Why a Pre-Filing Checklist Matters
Under the Bharatiya Sakshya Adhiniyam, 2023 (BSA) — which replaced the Indian Evidence Act, with Section 63 of the BSA standing in the place of the old Section 65B — an electronic record is generally produced together with a prescribed certificate. But the certificate is only as strong as the handling behind it. If the original was altered, if no hash was ever recorded, or if custody is undocumented, the certificate sits on sand. A short checklist run at the moment of collection, not on the eve of filing, is the cheapest insurance you can buy. For the wider context, see our guide to electronic evidence certificates in India.

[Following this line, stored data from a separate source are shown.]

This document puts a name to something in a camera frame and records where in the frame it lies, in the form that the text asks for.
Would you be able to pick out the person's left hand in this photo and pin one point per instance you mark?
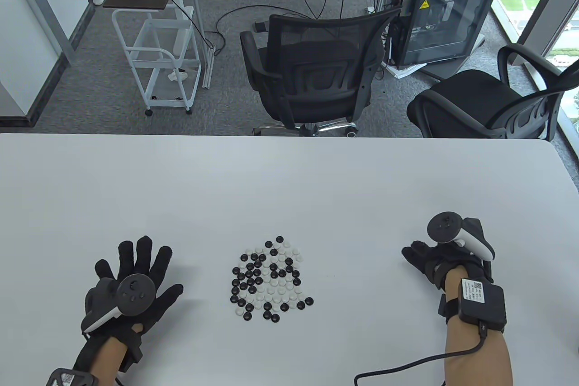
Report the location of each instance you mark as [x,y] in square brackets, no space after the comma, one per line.
[144,259]

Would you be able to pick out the person's right hand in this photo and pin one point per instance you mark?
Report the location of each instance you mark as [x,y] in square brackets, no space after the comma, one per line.
[425,259]

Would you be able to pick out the pile of mixed Go stones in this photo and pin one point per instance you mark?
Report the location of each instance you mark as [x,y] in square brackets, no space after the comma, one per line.
[274,274]

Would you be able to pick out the person's right forearm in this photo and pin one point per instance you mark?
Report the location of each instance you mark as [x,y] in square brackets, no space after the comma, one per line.
[479,359]

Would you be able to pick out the black white left hand controller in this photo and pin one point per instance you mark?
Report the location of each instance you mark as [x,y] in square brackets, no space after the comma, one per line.
[133,293]

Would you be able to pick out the black white hand controller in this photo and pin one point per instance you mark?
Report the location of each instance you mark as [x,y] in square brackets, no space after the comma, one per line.
[445,225]
[133,293]

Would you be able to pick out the black white right hand controller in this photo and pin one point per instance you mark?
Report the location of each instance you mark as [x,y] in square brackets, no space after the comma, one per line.
[445,225]

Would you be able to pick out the black office chair curved armrests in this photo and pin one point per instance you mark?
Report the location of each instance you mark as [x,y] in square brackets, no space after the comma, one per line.
[466,92]

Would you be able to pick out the white crumpled tissue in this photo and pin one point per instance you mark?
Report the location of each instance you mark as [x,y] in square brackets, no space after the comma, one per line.
[177,75]

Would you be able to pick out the white papers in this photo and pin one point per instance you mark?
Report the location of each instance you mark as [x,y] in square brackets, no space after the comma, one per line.
[402,71]

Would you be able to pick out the white rolling cart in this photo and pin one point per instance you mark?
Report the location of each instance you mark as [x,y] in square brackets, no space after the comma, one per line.
[169,35]

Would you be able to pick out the black glass computer tower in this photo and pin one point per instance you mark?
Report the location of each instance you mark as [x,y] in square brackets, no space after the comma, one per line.
[443,19]

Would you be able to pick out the black mesh office chair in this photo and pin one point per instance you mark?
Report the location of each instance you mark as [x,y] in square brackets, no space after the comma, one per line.
[316,33]

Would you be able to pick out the aluminium profile rods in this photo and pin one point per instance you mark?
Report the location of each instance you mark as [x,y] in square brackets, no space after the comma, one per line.
[196,6]

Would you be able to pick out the black power adapter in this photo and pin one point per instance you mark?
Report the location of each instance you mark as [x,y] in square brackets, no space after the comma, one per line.
[260,25]

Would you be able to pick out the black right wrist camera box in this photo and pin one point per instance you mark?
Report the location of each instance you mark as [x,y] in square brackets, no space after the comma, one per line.
[481,304]

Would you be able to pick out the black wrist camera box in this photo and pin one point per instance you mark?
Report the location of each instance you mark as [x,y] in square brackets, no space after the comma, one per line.
[72,378]
[481,304]

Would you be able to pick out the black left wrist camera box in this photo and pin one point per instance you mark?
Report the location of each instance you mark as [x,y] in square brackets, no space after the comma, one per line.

Step 1 — Preserve the Original File (Don't Print-and-Rescan)
The single most common mistake is destroying the native original. Printing a chat, an email or a photo and then scanning it back creates a brand-new file with none of the original metadata and a completely different set of bytes — which means the integrity hash no longer means anything. Keep the file exactly as collected: do not edit it, re-save it, rename inside the data, convert its format or open it in an application that silently rewrites it. Work on copies. The native original is the evidence; any printout is a convenience copy only.
Step 2 — Record Device and Source Details
Integrity is only half the picture; the file also needs a provenance. At collection, write down where the file came from — the device (make, model, identifier), the application or account it was taken from, the storage location and path, the operating system, and the exact date and time of collection. These details feed straight into the BSA certificate later and let anyone reconstruct how the record came to exist. Capturing them once, on the spot, is far easier than reconstructing them from memory weeks later.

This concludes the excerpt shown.